Lincoln Tops Among U.S. Historians
Abraham Lincoln ranks first in leadership skills among the 42 former White House occupants, according a C-SPAN survey of 65 presidential historians released on the eve of the Presidents Day holiday.
It’s a repeat performance for the 16th U.S. president, who also took the top spot in the first “Historians Presidential Survey” by the cable television network in 2000.
At No. 36, George W. Bush ranks near the bottom of the 2009 survey .
Bush left office after two terms with one of the lowest approval ratings of any president in modern times — under 30 percent. In a series of exit interviews, he said history will take a kinder view of his legacy but only “after some time has passed.”

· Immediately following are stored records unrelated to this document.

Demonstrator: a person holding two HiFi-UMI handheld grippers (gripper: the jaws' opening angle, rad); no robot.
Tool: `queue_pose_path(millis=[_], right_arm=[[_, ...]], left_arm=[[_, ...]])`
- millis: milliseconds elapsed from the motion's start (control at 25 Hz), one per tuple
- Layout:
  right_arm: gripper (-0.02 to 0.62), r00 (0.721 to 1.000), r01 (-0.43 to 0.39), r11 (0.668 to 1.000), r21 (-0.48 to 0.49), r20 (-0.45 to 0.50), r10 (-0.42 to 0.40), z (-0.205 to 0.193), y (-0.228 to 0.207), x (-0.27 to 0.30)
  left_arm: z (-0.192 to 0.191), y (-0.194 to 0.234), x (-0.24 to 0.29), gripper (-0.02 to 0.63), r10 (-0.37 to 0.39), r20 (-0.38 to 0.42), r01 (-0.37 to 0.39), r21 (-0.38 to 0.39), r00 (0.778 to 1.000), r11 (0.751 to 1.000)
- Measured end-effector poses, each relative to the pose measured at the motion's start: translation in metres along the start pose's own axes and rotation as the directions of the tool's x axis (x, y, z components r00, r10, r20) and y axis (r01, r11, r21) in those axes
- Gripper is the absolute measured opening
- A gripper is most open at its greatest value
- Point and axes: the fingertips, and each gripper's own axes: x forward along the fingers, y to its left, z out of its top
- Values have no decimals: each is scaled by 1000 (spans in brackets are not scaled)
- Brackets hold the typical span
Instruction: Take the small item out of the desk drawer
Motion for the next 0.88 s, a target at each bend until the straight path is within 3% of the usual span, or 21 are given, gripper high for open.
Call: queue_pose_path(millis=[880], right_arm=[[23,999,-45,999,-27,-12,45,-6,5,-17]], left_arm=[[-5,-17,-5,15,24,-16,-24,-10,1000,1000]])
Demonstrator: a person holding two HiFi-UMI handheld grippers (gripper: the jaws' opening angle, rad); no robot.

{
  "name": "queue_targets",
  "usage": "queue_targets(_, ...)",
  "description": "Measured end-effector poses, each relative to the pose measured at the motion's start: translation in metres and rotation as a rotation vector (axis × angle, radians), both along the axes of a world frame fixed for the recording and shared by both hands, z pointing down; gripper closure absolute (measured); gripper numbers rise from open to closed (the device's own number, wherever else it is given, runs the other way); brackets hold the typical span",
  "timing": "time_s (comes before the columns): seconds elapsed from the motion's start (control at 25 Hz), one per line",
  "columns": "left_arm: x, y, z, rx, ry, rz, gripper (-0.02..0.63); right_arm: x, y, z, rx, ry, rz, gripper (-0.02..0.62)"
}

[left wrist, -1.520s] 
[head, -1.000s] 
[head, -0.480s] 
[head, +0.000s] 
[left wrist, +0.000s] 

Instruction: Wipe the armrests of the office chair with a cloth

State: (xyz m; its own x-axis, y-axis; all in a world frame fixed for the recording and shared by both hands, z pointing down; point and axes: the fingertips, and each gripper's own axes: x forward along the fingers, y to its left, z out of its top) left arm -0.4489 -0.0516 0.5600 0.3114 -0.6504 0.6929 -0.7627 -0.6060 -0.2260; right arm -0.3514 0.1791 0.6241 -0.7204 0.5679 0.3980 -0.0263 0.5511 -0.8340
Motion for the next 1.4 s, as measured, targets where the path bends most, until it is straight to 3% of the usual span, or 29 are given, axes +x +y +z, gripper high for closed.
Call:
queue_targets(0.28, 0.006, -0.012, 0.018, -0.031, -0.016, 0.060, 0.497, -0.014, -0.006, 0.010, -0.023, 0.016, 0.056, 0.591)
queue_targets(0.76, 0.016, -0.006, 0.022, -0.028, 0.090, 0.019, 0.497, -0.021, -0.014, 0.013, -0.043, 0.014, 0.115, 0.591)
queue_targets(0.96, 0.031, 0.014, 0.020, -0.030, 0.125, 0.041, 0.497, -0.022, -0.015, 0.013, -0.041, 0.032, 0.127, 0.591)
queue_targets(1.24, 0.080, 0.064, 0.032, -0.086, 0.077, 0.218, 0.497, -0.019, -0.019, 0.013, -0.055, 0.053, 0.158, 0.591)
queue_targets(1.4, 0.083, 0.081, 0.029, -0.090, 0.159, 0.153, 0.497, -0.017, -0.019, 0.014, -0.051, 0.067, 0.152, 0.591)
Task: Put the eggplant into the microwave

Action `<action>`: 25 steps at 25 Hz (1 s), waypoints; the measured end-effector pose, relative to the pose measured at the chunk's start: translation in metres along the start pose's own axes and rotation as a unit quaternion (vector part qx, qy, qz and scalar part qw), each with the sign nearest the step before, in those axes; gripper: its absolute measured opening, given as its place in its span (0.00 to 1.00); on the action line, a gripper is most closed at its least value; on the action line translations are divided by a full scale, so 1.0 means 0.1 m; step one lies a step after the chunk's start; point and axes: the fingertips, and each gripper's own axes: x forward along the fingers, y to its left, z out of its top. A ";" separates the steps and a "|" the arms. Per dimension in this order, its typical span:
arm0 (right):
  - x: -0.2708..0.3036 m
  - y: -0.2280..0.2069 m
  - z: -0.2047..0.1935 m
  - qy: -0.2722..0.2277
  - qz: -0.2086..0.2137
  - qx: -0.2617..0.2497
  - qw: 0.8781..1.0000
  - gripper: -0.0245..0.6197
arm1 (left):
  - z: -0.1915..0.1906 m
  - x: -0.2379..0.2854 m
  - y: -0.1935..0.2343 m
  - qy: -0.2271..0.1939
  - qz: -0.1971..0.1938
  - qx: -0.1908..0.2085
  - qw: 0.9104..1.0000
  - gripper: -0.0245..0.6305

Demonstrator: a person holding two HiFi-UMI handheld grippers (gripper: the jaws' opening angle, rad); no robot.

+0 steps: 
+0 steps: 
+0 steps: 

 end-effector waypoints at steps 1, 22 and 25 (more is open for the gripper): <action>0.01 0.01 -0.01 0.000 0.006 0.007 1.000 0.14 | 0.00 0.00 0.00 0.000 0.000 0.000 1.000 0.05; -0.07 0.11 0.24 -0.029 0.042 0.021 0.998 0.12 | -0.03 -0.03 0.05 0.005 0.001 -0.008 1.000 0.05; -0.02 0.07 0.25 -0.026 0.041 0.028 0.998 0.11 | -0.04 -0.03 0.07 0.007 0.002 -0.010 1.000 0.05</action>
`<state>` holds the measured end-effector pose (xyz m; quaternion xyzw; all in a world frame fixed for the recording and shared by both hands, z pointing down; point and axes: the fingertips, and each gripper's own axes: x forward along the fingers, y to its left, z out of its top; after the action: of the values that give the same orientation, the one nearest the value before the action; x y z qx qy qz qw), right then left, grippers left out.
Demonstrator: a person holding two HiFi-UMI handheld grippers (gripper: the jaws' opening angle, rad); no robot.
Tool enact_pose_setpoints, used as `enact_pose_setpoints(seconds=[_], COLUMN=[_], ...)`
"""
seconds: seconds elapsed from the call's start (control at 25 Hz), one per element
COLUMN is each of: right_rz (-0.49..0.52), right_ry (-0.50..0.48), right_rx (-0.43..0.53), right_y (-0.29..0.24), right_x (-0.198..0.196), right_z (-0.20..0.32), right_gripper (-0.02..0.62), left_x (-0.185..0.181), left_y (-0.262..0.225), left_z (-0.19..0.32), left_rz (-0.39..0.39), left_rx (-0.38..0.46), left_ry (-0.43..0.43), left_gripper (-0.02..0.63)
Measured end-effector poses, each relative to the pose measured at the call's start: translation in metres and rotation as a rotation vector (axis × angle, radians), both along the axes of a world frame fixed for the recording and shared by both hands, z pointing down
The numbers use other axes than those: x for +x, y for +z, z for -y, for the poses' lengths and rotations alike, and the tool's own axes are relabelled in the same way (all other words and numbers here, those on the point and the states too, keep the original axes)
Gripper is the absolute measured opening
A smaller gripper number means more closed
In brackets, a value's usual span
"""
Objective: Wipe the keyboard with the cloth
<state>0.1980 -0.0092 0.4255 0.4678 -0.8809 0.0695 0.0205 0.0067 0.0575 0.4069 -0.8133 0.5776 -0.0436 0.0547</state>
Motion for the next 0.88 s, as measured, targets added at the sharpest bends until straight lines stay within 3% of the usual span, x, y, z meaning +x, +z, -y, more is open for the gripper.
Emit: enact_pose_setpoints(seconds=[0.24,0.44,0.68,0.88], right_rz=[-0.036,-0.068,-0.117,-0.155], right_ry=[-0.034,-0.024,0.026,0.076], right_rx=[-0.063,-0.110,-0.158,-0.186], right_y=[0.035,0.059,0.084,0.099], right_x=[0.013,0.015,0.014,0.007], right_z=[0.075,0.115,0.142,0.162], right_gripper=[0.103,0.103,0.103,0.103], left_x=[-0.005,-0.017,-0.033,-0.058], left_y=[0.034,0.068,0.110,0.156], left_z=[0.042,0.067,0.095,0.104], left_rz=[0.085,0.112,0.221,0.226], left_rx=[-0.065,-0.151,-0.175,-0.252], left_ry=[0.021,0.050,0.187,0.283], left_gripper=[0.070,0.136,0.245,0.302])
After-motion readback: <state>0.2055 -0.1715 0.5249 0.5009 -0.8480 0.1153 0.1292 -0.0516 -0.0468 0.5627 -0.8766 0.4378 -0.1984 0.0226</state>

Bush may be on to something.
Bill Clinton ranked 21 in the 2000 survey. He’s up six spots the new ranking at 15. Ulysses S. Grant also got a significant boost in ranking in 2009.
“All of which goes to show two things: the fluidity with which presidential reputations are judged, and the difficulty of assessing any president who has only just recently left office,” said Richard Norton Smith, Scholar in Residence at George Mason University.
Smith is one of four academics who guided both the 2000 and 2009 surveys. The historians were asked to rate the former leaders in 10 categories ranging from “public persuasion” to “performance within the context of his times.”
James Buchanan, who preceeded Lincoln, is at the bottom of the list. He was president when the United States began splittig apart over the issue of slavery. His White House biography says: “Buchanan grasped inadequately the political realities of the time. ”
And he’s the only president who never married.